[Input records Boundary: Start]

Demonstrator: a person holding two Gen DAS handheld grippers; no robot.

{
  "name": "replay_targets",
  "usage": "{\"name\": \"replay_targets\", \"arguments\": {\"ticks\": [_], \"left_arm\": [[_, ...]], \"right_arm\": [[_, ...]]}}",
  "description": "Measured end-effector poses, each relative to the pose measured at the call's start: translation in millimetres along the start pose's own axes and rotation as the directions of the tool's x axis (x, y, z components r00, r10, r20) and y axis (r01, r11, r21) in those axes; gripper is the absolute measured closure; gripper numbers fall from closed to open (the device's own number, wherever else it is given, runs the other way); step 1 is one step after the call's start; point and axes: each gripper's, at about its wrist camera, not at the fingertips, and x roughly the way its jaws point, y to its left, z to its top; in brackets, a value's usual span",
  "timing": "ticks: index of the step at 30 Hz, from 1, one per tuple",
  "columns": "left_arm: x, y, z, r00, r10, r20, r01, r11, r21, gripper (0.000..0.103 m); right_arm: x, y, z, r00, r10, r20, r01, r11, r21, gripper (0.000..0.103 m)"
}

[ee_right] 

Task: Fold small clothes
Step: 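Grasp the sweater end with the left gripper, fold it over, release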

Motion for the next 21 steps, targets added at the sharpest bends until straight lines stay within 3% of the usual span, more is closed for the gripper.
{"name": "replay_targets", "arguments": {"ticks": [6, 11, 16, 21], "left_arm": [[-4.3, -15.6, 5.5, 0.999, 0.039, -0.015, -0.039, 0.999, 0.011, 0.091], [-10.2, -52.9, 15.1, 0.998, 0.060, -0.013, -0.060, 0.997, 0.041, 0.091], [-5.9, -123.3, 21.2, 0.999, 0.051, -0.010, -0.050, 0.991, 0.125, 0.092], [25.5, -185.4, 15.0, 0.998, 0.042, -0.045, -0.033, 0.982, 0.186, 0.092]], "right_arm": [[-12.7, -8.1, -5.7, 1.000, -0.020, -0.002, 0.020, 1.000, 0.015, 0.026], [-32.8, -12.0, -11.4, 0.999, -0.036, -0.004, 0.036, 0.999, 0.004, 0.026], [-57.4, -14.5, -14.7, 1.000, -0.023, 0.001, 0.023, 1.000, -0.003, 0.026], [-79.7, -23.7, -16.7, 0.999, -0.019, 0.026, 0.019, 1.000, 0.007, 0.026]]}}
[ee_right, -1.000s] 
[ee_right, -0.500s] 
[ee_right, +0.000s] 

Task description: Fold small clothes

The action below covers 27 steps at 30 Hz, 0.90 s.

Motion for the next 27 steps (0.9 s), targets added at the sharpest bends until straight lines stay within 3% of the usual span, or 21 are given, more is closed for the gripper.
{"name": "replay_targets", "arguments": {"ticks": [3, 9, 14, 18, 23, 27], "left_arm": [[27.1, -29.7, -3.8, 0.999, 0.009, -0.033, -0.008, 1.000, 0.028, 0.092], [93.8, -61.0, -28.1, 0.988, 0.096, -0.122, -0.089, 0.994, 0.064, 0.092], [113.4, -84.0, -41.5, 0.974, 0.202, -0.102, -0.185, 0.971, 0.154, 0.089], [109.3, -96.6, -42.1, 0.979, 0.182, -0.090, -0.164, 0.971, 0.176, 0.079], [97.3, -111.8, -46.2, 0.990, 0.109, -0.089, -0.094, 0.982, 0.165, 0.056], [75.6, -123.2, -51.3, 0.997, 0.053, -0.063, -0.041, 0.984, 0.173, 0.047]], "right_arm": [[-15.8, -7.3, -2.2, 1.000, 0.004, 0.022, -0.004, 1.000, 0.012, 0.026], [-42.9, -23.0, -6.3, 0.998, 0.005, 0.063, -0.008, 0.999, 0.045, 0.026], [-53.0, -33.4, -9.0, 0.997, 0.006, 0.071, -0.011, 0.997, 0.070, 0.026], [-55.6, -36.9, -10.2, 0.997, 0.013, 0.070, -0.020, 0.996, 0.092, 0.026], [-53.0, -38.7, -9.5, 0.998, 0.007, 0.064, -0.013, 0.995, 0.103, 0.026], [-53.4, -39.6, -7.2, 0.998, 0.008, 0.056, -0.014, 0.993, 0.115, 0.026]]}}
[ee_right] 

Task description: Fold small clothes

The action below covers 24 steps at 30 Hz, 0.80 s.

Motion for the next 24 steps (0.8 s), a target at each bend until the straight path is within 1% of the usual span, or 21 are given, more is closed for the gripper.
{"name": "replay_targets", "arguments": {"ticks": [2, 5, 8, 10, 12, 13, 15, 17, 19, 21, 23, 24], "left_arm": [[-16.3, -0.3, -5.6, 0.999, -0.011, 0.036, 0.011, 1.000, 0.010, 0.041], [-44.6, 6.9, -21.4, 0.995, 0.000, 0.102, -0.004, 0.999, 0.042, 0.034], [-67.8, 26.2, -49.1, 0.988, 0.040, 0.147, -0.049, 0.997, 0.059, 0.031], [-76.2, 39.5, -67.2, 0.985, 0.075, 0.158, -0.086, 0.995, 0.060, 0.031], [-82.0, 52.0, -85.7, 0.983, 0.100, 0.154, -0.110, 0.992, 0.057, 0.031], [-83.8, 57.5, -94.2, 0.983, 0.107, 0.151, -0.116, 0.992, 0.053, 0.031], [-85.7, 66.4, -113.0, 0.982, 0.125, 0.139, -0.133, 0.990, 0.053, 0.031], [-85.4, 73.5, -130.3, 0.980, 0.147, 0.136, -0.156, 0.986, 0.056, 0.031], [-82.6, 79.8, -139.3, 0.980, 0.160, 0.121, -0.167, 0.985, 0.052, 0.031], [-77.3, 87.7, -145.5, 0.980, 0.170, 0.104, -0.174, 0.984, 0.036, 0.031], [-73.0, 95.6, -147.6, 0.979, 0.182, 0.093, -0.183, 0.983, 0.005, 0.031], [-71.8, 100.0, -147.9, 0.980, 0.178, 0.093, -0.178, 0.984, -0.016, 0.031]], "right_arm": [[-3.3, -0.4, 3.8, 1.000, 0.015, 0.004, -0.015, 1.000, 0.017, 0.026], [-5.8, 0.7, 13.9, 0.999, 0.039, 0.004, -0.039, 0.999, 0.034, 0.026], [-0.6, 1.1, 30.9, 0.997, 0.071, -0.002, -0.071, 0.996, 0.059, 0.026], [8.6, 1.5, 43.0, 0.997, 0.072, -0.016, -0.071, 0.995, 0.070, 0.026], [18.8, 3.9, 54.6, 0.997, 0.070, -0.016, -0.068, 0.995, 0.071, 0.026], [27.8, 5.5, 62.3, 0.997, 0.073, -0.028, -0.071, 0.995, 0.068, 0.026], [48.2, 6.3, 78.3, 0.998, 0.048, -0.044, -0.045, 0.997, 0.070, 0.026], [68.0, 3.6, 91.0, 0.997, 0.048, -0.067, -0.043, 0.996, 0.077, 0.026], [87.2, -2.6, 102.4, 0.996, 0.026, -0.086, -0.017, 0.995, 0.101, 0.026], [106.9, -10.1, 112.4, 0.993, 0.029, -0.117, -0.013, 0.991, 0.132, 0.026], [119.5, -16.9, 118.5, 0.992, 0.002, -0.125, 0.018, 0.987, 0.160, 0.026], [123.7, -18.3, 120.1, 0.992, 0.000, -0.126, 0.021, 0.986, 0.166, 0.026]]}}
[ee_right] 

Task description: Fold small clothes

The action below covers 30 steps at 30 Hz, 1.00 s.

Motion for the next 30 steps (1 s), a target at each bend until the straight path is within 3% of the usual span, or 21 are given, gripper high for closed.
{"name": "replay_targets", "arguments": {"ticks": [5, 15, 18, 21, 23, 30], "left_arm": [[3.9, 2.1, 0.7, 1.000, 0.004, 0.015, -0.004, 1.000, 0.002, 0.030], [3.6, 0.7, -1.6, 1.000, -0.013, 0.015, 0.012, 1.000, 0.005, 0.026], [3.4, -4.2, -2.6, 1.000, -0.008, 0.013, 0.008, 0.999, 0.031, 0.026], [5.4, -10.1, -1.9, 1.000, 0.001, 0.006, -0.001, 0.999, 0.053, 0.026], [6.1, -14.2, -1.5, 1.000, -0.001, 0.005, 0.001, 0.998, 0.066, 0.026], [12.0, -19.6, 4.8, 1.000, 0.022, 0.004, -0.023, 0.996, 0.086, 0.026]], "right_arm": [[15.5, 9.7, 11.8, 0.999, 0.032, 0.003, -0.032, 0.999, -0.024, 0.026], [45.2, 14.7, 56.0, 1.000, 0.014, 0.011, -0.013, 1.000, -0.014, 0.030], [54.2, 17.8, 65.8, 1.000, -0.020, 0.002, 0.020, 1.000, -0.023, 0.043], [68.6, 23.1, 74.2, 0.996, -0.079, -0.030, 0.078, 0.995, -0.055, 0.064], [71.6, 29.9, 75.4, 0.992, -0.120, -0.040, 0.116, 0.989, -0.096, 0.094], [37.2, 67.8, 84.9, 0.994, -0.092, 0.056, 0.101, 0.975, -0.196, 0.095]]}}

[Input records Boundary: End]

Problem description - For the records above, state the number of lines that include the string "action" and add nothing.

Answer to the problem - 3